Les militants et les cadres du RNI pleurent déjà le départ de leur chef, Aziz Akhannouch, qui sera officiellement acté le 7 février prochain. Beaucoup estiment par avance que le siège laissé vacant à la présidence du parti sera extrêmement difficile à combler, quel que soit le successeur qui parviendra à s’imposer dans la course et à l’emporter face à d’autres candidats aux dents longues et aux appétits politiques insatiables, tous ayant en ligne de mire le poste de chef de l’Exécutif.

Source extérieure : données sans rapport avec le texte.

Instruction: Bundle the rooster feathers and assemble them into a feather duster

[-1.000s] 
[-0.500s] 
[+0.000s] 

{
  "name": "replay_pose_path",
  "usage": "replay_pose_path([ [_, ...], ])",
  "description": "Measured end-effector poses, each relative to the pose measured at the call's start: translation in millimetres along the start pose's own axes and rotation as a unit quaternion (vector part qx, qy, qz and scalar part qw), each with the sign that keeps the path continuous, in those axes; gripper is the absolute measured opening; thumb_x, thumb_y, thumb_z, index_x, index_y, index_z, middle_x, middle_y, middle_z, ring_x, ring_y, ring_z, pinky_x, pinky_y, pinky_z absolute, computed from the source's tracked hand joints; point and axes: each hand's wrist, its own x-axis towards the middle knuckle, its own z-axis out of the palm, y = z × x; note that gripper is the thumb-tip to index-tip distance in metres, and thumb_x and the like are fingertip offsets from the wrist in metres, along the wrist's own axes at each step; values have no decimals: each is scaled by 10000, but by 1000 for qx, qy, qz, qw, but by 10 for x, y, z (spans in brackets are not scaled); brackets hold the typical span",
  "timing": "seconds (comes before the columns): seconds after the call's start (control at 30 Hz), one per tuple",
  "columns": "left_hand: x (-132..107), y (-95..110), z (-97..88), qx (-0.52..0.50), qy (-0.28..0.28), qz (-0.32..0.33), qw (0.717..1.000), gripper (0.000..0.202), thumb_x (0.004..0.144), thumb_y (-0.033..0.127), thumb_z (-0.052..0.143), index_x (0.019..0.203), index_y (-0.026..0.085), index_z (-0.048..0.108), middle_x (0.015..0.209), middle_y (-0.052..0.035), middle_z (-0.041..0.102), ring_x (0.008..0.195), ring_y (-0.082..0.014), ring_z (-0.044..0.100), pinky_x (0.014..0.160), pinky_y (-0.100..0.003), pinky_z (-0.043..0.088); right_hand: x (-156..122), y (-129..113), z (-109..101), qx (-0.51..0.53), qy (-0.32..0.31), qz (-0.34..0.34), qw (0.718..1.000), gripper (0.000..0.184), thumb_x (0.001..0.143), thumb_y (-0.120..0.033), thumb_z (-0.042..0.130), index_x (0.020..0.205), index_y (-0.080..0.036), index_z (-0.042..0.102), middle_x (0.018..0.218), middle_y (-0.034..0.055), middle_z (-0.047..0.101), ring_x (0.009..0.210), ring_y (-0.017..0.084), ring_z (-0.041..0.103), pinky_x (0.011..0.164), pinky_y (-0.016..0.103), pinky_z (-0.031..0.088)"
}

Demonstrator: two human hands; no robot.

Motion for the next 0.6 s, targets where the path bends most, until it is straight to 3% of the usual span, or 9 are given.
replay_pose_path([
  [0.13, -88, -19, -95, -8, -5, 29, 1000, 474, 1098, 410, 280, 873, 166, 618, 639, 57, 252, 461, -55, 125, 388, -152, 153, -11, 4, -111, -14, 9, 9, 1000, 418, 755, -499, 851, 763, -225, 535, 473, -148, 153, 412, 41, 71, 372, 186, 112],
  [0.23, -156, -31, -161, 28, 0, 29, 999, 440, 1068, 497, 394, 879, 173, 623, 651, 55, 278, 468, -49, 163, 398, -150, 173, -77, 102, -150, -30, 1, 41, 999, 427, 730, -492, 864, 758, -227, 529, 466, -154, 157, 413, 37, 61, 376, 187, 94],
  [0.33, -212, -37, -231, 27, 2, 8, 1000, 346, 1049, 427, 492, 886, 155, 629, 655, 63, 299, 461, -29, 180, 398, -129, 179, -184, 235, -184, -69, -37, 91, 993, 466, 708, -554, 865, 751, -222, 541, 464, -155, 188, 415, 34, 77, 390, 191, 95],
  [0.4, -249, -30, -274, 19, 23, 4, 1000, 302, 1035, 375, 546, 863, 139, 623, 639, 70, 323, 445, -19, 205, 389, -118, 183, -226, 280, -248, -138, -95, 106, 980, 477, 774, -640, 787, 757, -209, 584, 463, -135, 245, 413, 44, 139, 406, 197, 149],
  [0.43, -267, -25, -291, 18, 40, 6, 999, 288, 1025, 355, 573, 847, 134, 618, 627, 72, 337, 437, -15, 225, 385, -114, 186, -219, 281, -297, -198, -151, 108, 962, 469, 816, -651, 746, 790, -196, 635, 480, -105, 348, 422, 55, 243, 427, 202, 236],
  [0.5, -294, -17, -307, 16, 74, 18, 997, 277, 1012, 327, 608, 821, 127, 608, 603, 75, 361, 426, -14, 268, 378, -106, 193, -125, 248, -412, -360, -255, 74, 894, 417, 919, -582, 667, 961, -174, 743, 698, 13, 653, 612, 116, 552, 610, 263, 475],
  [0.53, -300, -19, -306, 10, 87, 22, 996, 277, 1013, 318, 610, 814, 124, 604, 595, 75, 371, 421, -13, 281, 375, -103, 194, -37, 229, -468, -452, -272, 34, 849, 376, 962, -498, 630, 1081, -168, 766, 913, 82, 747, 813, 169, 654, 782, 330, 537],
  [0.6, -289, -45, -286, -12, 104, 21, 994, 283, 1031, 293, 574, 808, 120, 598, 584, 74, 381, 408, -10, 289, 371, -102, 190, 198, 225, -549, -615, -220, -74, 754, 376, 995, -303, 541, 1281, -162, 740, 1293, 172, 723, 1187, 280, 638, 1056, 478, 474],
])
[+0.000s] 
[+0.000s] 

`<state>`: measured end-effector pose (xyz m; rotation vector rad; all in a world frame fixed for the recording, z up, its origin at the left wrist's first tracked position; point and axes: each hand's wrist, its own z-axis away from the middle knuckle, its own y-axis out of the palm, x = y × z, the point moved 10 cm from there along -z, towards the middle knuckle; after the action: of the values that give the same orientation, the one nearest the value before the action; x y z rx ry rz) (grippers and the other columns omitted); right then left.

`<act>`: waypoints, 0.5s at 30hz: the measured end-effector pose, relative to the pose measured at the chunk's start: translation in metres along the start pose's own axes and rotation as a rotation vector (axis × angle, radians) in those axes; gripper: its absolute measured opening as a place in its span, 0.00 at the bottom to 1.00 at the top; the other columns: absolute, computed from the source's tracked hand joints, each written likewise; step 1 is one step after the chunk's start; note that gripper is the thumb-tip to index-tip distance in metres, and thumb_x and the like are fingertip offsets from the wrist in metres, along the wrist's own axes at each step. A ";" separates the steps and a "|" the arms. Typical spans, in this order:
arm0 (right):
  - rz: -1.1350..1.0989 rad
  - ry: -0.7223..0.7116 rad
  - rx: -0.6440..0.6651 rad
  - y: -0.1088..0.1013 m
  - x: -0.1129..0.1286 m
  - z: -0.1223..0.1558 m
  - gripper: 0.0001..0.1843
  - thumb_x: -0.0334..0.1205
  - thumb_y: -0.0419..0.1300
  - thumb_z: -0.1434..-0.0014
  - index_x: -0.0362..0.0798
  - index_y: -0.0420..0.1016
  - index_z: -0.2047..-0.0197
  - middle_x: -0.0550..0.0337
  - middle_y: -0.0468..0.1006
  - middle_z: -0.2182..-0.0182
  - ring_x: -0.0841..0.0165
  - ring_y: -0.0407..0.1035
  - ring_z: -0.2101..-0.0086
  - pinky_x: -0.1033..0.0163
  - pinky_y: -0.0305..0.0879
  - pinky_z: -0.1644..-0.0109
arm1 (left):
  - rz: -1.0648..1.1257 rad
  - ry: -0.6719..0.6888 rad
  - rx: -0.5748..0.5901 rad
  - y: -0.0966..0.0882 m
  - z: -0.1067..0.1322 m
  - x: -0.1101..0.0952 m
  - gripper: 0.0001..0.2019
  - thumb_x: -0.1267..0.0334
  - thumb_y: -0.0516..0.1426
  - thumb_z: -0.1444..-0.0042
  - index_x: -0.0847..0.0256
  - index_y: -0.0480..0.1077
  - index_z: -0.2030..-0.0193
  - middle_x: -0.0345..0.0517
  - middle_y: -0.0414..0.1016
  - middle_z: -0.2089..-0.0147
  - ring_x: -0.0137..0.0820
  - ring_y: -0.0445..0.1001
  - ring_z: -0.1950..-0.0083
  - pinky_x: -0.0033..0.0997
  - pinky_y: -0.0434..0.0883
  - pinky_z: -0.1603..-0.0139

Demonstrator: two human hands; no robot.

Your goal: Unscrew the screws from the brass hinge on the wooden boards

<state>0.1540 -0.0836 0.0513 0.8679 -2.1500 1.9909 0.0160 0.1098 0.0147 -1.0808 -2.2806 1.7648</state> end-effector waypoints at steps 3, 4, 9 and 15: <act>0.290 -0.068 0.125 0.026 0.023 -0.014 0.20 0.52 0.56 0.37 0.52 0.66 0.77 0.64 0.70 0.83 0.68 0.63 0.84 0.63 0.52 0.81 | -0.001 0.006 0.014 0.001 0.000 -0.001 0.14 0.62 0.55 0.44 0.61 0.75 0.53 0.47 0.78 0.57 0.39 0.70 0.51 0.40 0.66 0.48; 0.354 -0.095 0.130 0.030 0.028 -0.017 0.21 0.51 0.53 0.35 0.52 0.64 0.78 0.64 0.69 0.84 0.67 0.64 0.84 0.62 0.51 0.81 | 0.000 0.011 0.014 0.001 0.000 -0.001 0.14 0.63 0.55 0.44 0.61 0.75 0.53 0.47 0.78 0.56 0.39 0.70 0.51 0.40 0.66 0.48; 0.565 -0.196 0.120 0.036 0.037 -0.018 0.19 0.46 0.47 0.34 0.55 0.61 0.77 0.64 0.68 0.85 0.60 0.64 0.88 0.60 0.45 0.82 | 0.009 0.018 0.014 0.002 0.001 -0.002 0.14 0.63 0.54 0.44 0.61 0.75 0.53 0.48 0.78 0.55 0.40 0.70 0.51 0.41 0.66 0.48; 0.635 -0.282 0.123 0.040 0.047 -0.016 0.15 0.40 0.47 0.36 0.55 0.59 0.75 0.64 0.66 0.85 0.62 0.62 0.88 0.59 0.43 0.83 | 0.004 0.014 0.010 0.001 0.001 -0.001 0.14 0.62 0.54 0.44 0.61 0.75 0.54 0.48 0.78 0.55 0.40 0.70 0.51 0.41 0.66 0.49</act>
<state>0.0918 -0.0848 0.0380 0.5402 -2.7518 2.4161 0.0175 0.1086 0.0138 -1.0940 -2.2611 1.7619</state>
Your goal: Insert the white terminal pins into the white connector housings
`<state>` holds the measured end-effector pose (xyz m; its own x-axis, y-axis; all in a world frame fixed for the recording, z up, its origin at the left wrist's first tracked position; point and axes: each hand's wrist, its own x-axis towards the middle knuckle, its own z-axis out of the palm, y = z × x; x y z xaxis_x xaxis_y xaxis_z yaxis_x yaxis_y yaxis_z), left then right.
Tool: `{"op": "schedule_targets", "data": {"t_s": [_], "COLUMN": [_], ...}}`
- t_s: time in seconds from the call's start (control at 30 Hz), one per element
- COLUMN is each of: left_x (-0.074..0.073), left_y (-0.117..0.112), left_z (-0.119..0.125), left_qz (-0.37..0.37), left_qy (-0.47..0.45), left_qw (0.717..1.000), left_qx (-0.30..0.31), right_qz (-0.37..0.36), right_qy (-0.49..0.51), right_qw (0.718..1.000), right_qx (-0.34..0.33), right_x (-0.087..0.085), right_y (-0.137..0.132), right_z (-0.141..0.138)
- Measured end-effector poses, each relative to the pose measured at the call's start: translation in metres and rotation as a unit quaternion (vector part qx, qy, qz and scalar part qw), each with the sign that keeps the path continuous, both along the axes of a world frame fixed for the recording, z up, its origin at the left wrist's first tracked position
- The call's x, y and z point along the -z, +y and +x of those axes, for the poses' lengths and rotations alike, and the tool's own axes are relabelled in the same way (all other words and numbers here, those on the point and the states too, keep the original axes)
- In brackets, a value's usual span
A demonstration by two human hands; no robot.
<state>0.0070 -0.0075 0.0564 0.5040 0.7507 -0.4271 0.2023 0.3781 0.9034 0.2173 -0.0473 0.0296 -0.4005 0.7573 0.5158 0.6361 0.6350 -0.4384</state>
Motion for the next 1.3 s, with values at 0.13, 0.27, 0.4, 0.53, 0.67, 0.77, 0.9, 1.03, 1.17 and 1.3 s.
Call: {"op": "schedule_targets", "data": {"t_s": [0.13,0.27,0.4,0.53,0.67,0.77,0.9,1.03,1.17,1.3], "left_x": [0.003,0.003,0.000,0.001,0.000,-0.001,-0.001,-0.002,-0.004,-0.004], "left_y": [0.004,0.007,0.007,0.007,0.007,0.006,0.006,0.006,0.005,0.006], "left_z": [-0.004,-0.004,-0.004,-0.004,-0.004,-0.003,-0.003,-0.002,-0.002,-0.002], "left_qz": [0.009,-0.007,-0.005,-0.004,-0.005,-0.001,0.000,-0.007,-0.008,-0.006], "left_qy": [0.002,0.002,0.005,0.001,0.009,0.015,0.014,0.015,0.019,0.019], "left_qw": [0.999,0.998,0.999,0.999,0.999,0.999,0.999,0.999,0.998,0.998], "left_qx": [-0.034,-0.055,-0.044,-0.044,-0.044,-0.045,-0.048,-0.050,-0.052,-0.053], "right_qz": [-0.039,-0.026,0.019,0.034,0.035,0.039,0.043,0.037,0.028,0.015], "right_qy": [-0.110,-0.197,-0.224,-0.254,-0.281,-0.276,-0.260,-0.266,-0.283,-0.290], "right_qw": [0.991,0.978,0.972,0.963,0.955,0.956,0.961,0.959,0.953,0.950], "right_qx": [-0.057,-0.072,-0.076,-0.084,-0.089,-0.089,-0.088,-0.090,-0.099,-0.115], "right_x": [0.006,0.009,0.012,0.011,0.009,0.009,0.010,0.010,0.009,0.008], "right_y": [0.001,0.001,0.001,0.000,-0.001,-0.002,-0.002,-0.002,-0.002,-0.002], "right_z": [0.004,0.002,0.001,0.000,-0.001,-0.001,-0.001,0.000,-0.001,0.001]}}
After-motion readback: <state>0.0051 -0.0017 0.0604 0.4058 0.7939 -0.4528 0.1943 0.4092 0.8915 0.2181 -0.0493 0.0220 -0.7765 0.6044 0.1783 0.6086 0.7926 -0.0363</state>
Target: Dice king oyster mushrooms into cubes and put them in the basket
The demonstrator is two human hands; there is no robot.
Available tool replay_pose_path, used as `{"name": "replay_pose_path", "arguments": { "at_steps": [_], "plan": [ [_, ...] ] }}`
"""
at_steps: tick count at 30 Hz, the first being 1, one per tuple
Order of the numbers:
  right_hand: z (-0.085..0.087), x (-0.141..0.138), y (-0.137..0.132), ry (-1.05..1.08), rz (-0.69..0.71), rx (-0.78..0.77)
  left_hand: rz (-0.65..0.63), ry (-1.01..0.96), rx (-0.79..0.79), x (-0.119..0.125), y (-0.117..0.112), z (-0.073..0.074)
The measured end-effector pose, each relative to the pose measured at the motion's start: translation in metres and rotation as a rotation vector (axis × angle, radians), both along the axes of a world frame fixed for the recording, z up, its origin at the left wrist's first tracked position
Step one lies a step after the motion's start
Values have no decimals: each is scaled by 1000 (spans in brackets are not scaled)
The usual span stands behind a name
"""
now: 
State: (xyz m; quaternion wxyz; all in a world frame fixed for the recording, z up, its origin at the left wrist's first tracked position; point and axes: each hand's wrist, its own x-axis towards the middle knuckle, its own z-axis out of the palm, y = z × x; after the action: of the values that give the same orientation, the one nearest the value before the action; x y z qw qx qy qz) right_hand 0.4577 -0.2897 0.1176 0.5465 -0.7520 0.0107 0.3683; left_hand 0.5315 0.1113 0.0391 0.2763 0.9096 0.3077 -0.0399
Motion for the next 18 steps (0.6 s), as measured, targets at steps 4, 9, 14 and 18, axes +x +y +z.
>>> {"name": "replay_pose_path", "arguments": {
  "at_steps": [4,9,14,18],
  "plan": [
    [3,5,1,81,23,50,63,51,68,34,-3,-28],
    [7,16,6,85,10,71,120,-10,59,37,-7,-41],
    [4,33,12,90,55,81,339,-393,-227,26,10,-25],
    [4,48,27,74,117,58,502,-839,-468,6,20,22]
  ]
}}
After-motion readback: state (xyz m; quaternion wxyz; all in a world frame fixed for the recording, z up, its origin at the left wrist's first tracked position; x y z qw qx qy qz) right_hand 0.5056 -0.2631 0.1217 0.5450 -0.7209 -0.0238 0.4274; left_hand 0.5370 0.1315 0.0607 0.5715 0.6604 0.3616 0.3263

Les discussions et les préparatifs vont bon train en vue de cette désignation par le vote, au milieu de candidatures émanant aussi bien d’anciens pontes du parti que de jeunes ambitieux bien décidés à se faire une place.
Akhannouch, pour sa part, assistera à cette bataille du 7 février sans intervenir, se contentant du rôle de simple militant, après avoir cédé les clés du parti lors d’une cérémonie qui s’annonce particulièrement émouvante. Après dix années passées à la tête du RNI, il s’en ira — contraint ou non — avec le sentiment du devoir accompli, mais aussi avec le regret de quitter le navire en pleine année électorale.
Un départ qui laisse également un goût amer dans sa région, encore marquée par sa décision de ne plus se représenter au poste de maire d’Agadir. Il s’y est récemment rendu pour célébrer, non sans une pointe de tristesse, le Nouvel An amazigh avec ses fidèles électeurs, probablement pour la dernière fois, avant de se rendre à Davos, en Suisse, afin de présenter le bilan de la politique sociale du pays et rencontrer plusieurs homologues.
Pour le reste de ses mandats, il faudra s’attendre à le voir lever le pied, réduire son activité habituelle et limiter ses déplacements, afin de se concentrer sur les chantiers déjà engagés dans cette fin de carrière politique riche et intense, entamée comme ministre de l’Agriculture, poursuivie comme chef de parti, puis couronnée par la fonction de chef du gouvernement.
Certains l’imaginent déjà rester aux premières loges, mais à distance de la politique partisane — quoique — en briguant, après une courte pause, la présidence du patronat marocain, la CGEM. Ce serait une première pour un ancien numéro un du gouvernement. Mais nous n’en sommes pas encore là : l’année 2026 pourrait encore réserver son lot de surprises, et non des moindres.